Over at Galactic Interactions, Rob Knop has managed to kick off yet another “robust exchange of views” by talking a bit about his beliefs as a Christian and a scientist. By doing so, Rob has of course been taking a fair amount of flak from those who believe that those two words have no right appearing in the same sentence without a ≠ sign inserted between them. I want to say nothing about that at the moment beyond, “what John said”, but I’ve also noted another, somewhat more disturbing, theme in the comments, for example this one:
You say that you don’t have to throw out your faith to believe in science. But, at least in your case, you most certainly have thrown out your faith. You describe a mix of absolutism and relativism that I find quite confusing (how does it differ from ‘live and let live’, really?), but in any case it bears no resemblence to Christianity.
Or this one:
You did redefine both God and Christian right to the line of irrecognizability. I was a hardcore catholic, and I would never have considered you a christian. .
and, over at his blog, Jason expresses a similar sentiment:
One wonders, however, what it means to describe yourself as a Christian and then write a paragraph like the one above .
This strikes me as a rather silly, and also rather insulting, criticism. The key lies in the second comment: in a depressingly large number of cases, if you ask a Catholic whether a Protestant or a Mormon was a Christian, they would answer no. And multiply vice versa. Hell, at the moment large chunks of the Anglican Church are accusing other parts of not being True Christians; and, to a first approximation at least, Rob’s beliefs seem to be resemble Ken Miller’s, so we have a professed Catholic who would also fall foul of a ‘hardcore Catholic’. So even within the same denomination there’s obviously a fair amount of variability in what people feel defines ‘Christian’.
The point is, ‘Christianity’ is not a discrete trait like black hair or six toes or an addiction to coffee. Christians self-identify. All religious people do.
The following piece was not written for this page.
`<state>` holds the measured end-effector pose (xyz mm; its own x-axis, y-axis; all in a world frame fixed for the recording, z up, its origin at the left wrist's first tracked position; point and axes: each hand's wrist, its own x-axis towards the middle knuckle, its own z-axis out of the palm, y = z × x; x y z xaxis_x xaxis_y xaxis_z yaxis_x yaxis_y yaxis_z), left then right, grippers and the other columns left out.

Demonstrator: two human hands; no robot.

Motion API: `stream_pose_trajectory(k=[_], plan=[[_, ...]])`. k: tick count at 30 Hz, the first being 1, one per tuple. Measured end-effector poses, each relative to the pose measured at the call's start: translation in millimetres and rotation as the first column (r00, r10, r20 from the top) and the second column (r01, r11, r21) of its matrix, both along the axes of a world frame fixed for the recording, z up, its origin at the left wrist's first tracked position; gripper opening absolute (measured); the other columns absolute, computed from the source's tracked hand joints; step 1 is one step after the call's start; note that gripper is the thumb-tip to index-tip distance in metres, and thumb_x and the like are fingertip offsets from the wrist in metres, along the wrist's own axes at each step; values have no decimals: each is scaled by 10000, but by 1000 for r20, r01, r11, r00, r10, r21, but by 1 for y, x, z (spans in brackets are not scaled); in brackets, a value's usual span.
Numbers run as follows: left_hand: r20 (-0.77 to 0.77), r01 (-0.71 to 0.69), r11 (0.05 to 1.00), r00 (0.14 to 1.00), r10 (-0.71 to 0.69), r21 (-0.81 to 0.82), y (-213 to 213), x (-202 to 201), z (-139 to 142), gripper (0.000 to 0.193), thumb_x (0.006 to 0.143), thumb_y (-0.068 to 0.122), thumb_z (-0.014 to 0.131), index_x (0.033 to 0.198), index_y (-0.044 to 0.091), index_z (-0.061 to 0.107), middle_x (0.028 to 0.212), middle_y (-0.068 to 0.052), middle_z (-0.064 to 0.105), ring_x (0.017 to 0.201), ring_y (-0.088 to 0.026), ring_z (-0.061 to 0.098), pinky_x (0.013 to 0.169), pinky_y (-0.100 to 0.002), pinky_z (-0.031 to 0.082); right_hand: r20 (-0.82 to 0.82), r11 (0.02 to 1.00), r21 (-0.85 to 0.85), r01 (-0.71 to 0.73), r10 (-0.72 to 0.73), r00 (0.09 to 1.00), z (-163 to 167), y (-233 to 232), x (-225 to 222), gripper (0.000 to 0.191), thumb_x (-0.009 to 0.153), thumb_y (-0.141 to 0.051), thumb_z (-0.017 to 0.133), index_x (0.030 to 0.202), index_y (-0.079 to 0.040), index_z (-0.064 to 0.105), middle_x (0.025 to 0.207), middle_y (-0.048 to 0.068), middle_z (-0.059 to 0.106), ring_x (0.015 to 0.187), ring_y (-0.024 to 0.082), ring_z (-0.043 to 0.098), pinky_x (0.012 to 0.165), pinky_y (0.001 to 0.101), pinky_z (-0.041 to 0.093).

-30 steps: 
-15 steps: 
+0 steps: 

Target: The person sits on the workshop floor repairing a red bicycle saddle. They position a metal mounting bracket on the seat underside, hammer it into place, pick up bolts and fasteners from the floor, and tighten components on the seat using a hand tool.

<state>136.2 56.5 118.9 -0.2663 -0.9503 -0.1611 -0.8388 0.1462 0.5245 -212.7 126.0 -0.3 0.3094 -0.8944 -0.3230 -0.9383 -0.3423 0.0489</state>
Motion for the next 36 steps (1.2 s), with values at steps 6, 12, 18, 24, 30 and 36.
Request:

Even if Rob is in a Church of one (almost certainly not the case, I suspect) he clearly has a right to call himself a Christian, and state a belief in God, without being told that he doesn’t know his own mind.* As most of us have probably been burned ourselves by non-scientists telling scientists that science is ‘unethical, godless materialism’ (or ‘a social construct of white patriarchs’), and non-biologists telling biologists that evolution is ‘random unethical, godless materialism’, we should well know the dangers of trying to define other peoples’ terms for them.
Personally, as someone who has long been interested in trying to understand what people believe and why, I’m hoping that Rob will continue to talk about the relationship between science and his faith; I’m sure I won’t be the only person who learns something if he does.
*as distinct from discussing how his Christian beliefs differ from other peoples’. There is a difference.